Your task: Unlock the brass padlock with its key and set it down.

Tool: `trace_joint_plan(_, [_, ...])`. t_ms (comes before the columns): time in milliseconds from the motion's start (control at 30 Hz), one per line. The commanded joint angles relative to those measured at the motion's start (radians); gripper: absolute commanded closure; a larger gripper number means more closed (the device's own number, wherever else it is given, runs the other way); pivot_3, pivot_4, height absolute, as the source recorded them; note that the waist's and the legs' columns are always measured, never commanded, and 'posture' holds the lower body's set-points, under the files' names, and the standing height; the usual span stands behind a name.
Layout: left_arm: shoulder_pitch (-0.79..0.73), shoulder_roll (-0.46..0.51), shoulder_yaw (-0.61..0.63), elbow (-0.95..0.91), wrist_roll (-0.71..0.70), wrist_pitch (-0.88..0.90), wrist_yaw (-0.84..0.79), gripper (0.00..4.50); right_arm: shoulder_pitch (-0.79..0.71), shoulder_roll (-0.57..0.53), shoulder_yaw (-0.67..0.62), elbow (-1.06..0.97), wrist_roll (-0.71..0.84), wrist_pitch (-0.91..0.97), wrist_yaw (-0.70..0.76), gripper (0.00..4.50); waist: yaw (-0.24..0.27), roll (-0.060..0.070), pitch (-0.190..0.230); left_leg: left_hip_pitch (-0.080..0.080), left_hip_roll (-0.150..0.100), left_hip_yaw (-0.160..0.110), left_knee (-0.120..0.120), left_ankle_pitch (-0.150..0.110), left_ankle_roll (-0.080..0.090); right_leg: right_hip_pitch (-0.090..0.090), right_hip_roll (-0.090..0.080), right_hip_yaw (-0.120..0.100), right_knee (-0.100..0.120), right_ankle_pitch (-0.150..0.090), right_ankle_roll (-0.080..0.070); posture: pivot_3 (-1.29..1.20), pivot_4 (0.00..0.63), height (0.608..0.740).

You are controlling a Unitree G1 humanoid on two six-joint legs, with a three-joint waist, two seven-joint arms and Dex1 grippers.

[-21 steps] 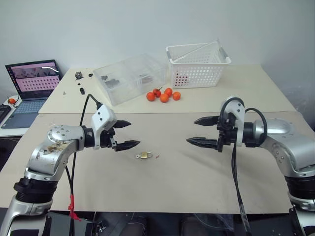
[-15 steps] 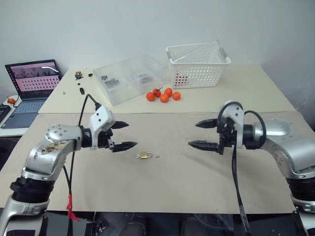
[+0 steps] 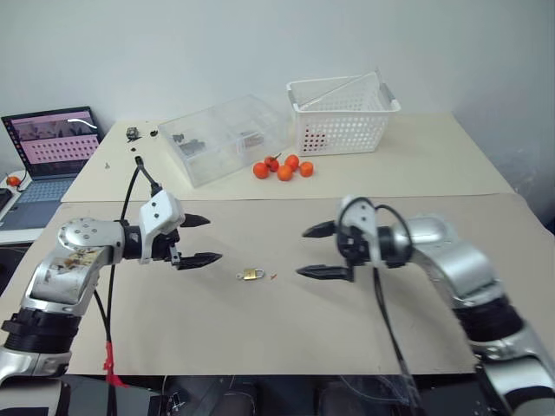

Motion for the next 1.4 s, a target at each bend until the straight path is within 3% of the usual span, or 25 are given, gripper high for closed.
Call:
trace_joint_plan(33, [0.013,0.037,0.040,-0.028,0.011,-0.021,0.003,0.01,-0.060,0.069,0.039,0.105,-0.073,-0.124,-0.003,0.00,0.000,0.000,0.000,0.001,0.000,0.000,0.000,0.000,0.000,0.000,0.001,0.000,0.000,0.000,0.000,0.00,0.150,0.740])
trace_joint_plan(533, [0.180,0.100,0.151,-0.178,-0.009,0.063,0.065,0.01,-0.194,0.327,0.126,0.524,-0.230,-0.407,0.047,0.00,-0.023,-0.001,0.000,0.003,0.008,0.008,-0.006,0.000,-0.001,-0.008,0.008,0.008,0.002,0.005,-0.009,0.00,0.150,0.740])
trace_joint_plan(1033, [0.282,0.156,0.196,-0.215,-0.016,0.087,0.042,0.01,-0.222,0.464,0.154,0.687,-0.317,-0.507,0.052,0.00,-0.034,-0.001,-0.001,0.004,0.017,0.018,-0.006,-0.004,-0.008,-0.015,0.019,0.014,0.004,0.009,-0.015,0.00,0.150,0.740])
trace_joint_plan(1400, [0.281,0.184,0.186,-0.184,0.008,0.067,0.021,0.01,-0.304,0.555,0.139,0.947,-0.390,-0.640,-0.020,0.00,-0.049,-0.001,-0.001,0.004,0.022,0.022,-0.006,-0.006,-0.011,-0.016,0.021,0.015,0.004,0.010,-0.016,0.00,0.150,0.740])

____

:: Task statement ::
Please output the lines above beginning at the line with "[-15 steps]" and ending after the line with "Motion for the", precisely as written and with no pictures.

:: Exercise output ::
[-15 steps] 
[+0 steps] 

Motion for the next 1.4 s, a target at each bend until the straight path is within 3% of the usual span, or 25 are given, gripper high for closed.

With that, the answer is finished.